La directora general de la Dirección de Migración y Extranjería de Costa Rica, Raquel Vargas, expresó en el acto inaugural del evento la importancia de las alianzas regionales y de exponer las buenas prácticas para mejorar la manera de abordar los temas de migración.

«Antes hablábamos de integración, que las personas tengan acceso a la justicia, educación, al trabajo, pero ahora el acceso a la salud es urgente para esta población debido a la pandemia de covid-19. Estamos en un contexto más complicado en el que hablamos que esta población debe tener acceso a vacunas y pruebas PCR, este es el gran reto y deuda pendiente», afirmó Vargas.

Datos citados por las autoridades indican que Costa Rica siempre ha sido un país receptor y de tránsito. En la década de 1970 debido a los conflictos armados en la región centroamericana recibió a población de países vecinos, luego, en el 2002, acogió a colombianos ante el conflicto armado interno y entre el 2010 y 2014 atendió cubanos y extracontinentales.

Actualmente la migración se da en mayores cantidades de venezolanos, haitianos y especialmente de nicaragüenses, al estar el país vecino en una crisis sociopolítica que ha aumentado los flujos migratorios desde el 2018.

Por su parte, la directora del Observatorio de Venezuela, Francesca Ramos, resaltó varios desafíos para Colombia, uno de ellos compartir una frontera «porosa», de 2.218 kilómetros habitada por 12 millones de personas que hace compleja la administración fronteriza.

«Todo esto dentro de un contexto en el cual no tenemos canales diplomáticos y tampoco canales de comunicación entre el Gobierno del presidente (de Colombia) Iván Duque y el régimen de Venezuela, y esto dificulta en la zona de frontera lo que tiene que ver con la gestión migratoria», explicó Ramos.

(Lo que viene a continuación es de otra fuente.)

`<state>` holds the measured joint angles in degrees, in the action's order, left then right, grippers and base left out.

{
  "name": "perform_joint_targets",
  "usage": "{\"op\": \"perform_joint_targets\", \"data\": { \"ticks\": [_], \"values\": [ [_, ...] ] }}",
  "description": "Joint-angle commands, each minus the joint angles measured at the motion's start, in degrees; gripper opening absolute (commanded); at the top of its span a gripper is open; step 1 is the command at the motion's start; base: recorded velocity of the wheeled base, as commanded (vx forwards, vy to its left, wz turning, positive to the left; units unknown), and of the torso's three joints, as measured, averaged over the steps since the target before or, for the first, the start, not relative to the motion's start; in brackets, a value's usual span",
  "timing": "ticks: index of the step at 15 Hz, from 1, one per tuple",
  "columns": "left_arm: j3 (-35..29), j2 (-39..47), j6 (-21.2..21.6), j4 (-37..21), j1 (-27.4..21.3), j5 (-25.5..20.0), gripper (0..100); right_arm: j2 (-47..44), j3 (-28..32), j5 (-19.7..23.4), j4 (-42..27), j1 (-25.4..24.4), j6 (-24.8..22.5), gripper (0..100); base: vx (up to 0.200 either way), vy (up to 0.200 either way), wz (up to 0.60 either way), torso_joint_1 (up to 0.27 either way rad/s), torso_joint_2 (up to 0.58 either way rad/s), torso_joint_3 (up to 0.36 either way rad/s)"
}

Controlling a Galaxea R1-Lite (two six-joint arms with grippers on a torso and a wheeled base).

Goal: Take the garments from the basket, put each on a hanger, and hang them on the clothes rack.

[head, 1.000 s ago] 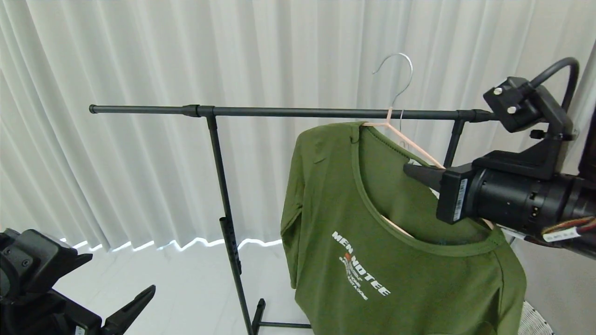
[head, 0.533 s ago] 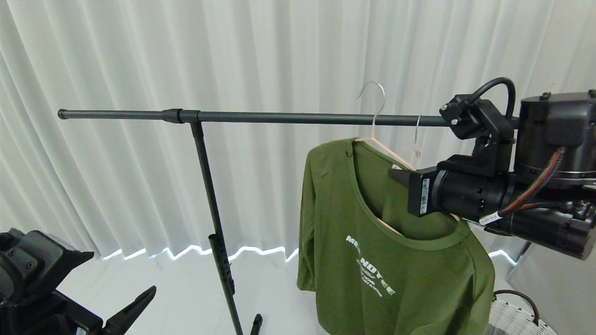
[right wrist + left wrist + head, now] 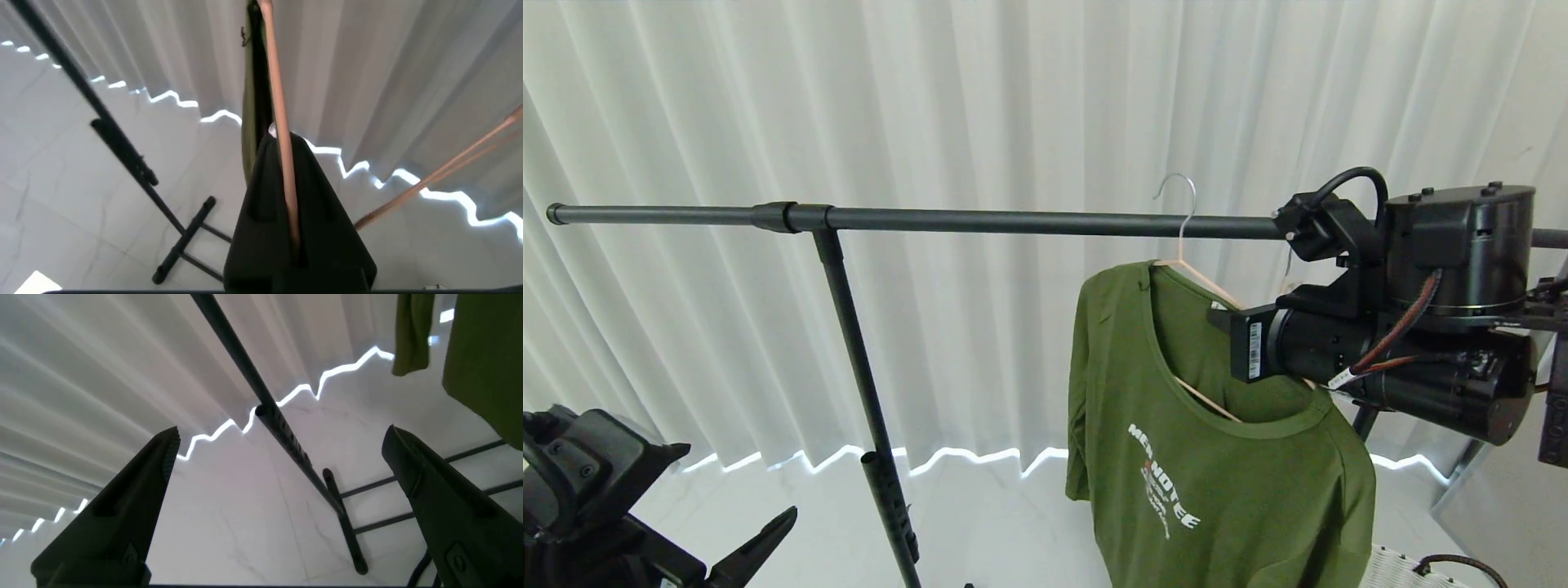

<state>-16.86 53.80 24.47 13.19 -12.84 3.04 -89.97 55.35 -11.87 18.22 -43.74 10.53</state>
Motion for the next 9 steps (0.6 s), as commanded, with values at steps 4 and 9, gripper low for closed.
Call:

Datos citados por el organismo indican que actualmente se estima que hay 1,7 millones de venezolanos en Colombia, acrecentado no solamente por la crisis política, sino también por la pérdida del control territorial, la ruina del sistema social, la destrucción del sistema económico y el colapso de la infraestructura de los servicios públicos, en especial por la crisis sanitaria de covid-19.

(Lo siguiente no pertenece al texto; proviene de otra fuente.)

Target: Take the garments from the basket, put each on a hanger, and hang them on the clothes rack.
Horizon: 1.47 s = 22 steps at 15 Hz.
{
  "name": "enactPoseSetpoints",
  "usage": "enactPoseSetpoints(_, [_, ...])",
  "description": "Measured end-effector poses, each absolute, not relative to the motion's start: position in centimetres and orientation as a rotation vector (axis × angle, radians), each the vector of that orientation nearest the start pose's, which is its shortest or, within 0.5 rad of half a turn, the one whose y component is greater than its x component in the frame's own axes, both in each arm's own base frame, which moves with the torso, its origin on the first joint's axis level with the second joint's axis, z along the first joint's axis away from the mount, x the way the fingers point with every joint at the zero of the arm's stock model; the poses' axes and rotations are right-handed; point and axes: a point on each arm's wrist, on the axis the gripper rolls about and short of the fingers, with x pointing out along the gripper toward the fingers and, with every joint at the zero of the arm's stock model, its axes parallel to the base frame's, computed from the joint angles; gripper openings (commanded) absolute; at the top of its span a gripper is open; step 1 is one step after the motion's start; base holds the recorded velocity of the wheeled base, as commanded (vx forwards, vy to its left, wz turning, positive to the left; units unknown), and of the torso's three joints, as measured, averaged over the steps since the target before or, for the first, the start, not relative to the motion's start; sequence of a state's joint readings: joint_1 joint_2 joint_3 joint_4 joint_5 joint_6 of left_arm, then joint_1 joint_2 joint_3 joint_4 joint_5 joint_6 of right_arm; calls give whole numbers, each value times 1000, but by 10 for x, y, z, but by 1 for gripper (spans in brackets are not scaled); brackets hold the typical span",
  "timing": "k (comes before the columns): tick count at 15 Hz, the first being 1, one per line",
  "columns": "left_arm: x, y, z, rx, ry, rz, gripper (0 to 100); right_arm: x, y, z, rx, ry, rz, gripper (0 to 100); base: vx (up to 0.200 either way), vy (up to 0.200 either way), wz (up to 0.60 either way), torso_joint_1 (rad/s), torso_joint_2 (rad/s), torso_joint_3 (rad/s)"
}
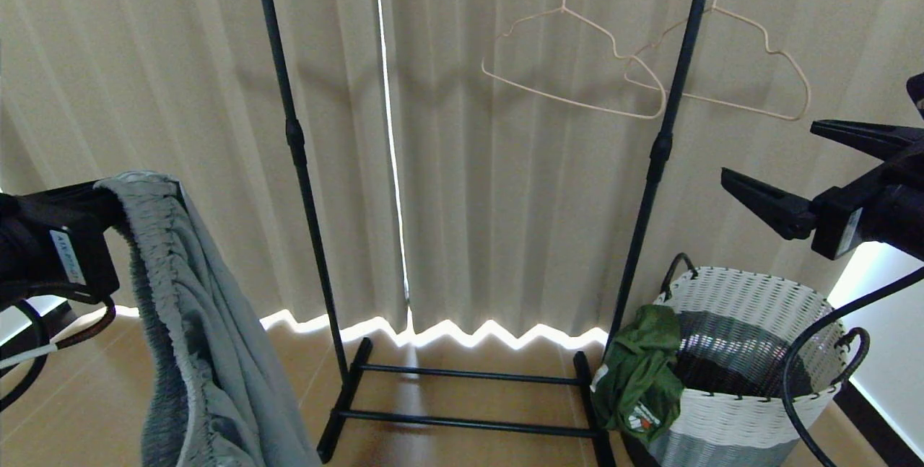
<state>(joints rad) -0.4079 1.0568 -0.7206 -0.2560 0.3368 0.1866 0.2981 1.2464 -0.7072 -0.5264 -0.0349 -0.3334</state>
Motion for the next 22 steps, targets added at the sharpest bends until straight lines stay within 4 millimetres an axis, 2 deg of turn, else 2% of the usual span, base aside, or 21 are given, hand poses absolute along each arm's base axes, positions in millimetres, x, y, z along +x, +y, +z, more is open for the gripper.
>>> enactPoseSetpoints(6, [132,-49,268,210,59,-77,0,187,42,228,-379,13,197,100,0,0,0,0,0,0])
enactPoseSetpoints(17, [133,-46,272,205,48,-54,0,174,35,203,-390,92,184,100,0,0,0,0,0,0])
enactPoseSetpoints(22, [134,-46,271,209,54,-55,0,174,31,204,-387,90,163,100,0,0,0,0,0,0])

Para las autoridades, la administración de la migración debe continuar haciéndose de forma coordinada, integral, segura, y bajo la compresión del contexto actual de la pandemia de preservación de la salud y evitar las violaciones a los derechos humanos.

Sin embargo, coincidieron en que tampoco se puede dejar de lado el fortalecimiento de la coordinación interinstitucional, ejecutar los compromisos políticos, incorporar recursos económicos, humanos y tecnológicos, así como la creación de alianzas con otros países para impulsar puentes humanitarios.

La actividad fue organizada por el Observatorio de Venezuela de la Universidad del Rosario, la Dirección de Migración y Extranjería de Costa Rica, la Fundación Konrad Adenauer, el Observatorio del Desarrollo de la Universidad de Costa Rica con el apoyo de la Organización Internacional de las Migraciones.